Quote:Maneuver of that sort would have been done in enomotia columns.
...in open/normal order, as you acknowledge elsewhere with reference to counter-marching....

Quote:This is good, but could describe the special case of forming fours. In forming 12s they had to make use of this subunit as well.
...sorry, not following you here. Why would you need pentarchs/half-file leaders to form up in files? The mere existence of file-leaders and half-file leaders demonstrates that files were habitually'doubled' from open order of files to close order of half-files.
Quote:There is no way a chariot fits between the files at 6' spacing. Thus the maneuver had to be something other than a simple un-doubling. This is evidence against you since here "opening" involves some other process.
...true, but by being in open order, individuals can 'dodge' the odd chariot - something they certainly couldn't do from close order! At least you acknowledge some sort of 'open order' was involved, whereas earlier you seemed to be of the view that there was no such thing as 'open order'....
Quote:Dammmit Spock I'm a freelance historian, not a miracle worker!
:lol: :lol: :lol:
They're Hoplites, Jim, but not as you know them....
Quote:But you have to admit that there is a minimum depth that was acceptable and beyond which they could not thin to extend the line. I can give you much evidence for this being deeper than 4.
Agreed! Smile ...and on the little evidence we have, that minimum would appear to be 4....re-enactor/SCA experience that a line more than 2 deep cannot be broken/burst, and more importantly the explicit word of Xenophon that four was 'customary' ( at least in his time), and his comments on why deep formations are no good (Cyropaedia)......and being a General, he surely knew !!
Quote:Phalanxes were clearly concerned with being outflanked and vulnerable to such.
Agreed! Smile D lol: Hence Linear formations as long as practicable, depending on factors such as terrain, enemy strength and dispositions etc, as I mentioned earlier.... :wink: Big Grin


Re: specifics in Spear fighting combat - PMBardunias - 05-25-2008

Quote:Ha! You've been reading Goldsworthy's article
....uuummm, no, actually....I don't even know which article you are referring to....

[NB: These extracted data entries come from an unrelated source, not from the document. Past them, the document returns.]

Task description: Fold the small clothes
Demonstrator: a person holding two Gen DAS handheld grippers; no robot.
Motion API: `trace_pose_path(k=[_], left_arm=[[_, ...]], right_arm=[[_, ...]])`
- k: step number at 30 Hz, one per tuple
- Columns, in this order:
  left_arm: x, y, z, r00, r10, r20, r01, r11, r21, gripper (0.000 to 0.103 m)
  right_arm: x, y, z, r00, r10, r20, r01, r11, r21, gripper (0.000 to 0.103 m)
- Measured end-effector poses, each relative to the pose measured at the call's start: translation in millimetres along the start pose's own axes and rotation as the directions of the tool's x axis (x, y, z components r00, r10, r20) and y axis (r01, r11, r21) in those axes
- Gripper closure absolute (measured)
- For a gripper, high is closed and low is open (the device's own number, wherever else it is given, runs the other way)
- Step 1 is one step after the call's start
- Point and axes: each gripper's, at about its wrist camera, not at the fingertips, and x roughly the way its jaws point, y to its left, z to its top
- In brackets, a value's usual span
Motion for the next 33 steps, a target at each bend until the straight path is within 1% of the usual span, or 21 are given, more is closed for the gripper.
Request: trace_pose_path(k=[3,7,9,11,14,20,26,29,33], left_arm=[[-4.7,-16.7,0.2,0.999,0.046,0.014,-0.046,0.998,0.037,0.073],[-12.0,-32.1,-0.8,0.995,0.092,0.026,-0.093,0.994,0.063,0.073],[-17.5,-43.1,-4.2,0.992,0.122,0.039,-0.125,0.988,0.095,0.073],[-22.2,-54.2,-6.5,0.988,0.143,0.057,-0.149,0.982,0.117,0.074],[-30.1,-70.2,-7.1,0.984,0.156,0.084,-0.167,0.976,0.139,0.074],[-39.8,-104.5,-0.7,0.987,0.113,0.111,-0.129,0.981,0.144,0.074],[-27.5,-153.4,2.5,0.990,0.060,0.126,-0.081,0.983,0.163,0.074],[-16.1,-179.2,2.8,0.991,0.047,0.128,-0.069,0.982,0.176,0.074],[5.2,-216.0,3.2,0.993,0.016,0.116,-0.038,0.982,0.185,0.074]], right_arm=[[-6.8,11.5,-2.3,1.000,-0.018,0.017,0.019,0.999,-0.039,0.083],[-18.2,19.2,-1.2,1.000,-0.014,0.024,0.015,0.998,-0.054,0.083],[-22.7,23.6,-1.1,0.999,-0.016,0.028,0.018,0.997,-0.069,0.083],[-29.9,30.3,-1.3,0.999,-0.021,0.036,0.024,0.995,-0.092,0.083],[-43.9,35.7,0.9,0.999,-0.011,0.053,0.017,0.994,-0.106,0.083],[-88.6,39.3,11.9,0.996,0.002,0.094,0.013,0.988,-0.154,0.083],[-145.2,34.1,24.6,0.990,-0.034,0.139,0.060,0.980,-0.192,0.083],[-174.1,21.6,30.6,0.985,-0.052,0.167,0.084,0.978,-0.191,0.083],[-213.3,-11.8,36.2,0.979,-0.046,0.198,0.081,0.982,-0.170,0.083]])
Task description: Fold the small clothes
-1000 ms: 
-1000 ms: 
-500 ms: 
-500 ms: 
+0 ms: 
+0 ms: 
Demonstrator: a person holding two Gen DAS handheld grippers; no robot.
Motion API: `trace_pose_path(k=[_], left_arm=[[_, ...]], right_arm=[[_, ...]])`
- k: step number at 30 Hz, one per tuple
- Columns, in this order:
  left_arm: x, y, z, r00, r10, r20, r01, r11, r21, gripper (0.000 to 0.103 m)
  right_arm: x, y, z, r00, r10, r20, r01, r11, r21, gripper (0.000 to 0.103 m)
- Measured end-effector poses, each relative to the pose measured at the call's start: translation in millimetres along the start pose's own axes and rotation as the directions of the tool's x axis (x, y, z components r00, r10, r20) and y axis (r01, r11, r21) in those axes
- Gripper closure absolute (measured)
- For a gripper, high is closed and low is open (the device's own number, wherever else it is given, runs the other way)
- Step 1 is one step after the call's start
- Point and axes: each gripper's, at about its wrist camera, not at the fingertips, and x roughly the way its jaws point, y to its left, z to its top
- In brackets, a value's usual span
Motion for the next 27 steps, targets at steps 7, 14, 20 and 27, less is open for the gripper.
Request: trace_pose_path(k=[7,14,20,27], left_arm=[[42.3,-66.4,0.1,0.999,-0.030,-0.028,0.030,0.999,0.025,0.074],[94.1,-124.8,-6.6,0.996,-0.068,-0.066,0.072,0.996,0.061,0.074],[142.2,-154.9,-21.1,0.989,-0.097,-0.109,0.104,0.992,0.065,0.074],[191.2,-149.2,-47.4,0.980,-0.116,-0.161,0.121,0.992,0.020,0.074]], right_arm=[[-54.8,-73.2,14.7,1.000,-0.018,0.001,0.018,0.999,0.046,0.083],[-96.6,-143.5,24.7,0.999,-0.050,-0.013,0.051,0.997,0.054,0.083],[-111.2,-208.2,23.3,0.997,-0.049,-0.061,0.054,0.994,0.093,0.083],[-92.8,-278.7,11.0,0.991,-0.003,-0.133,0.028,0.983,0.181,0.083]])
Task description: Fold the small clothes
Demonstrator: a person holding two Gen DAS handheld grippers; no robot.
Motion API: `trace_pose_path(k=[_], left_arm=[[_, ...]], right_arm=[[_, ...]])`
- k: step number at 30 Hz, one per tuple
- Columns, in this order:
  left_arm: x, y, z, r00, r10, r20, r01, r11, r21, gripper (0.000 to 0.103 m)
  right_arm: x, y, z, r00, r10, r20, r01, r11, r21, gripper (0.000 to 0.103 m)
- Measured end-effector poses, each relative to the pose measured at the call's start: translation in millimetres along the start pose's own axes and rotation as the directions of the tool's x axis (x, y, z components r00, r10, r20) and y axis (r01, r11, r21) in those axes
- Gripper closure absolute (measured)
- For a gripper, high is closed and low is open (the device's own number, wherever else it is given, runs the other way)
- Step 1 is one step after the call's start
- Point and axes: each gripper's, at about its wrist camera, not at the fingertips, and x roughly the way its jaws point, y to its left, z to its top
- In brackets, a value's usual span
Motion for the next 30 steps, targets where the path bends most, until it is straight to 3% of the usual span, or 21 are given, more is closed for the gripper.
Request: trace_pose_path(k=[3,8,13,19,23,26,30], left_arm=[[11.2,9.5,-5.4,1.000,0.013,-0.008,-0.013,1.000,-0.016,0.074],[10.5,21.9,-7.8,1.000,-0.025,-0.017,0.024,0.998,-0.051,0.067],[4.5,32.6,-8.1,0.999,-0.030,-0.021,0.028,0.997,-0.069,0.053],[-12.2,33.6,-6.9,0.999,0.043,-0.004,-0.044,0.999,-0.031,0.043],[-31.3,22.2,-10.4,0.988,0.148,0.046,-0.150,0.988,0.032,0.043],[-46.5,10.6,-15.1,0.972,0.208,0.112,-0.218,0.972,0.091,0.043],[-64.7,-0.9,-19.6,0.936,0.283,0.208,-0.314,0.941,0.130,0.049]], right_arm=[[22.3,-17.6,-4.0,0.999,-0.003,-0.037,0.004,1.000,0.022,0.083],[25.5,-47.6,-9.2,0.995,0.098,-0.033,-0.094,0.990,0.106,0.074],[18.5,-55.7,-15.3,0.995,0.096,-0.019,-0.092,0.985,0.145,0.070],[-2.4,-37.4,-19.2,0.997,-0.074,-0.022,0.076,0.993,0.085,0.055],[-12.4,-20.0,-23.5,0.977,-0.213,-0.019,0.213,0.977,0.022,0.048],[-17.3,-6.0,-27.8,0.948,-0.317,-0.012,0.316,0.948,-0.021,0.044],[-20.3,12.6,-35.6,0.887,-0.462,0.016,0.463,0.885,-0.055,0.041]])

You should read it, its a good article if ultimately wrong in the details.

Quote:Quote:
Thus you gain the mobility of a column and still the benefit of a line.

...this was not what I had in mind - more the psychological reasons why both French and Thebans favoured Columns for the assault....

They favored columns for mobility- its the fastest way to move a body of men in formation. The psychological factor was more an issue in the revolutionary period. In either case, as I said, they deployed from these columns. It is a modern fiction- well as modern as Oman at least- and English bias that regularly has French columns crashing into lines intentionally in the Empirical period. The truth is more sublte, a combination of the French inability to time the deployment properly against an enemy on a reverse slope and the superiority of the 2 man -vs- 3 man line, but this is not the forum for that discussion.

Again, hoplites could gain from this mobility as well, they surely formed deep at Delium for this reason, but without a means of deployment they gain little advantage if the fight is all about spear fencing. Surely not worth the possibility of being outflanked.

Quote:...uh,uh,uh...you are side-stepping the point again! As you well know, I was not referring to non-controversial matters...but do post evidence that Hoplites actually engaged one another, generally, 8 or more deep ( except Thebans, of course )

Ha! I should know better than to argue with a man of your profession- Shakespeare had the right of it. You haver redefined all of the myriad of depth descriptions to mean this hypothetical "opened" order, based on the tenuous interpretation of a single case from an atypical force of hoplite mercenaries, thus excluding me from using them as evidence.

Not gonna work. All references of phalanx depth should be read as battle depth, be they 4, 8, 12, 16, 25, or 50. Occam is with me on this. If we read them as final depth then there is a single scheme that accounts for the simple 8 man phalanx and the 50 thebans (unless you think they doubled to 25) all the way to the single line of Spartans referenced by Isocrates (unless you think there were half-men, which seems more like a discussion of sociality).

This is the orthodoxy, and though I am a happy to see it flounced as the next guy, it is you who has to make the case for changing it, not I for following it. So far you have a single point of evidence, and that is based on the great supposition that Xenophon's troops were in 8 ranks before they "doubled". For this you have no evidence whatsoever.

Quote:Quote:
Maneuver of that sort would have been done in enomotia columns.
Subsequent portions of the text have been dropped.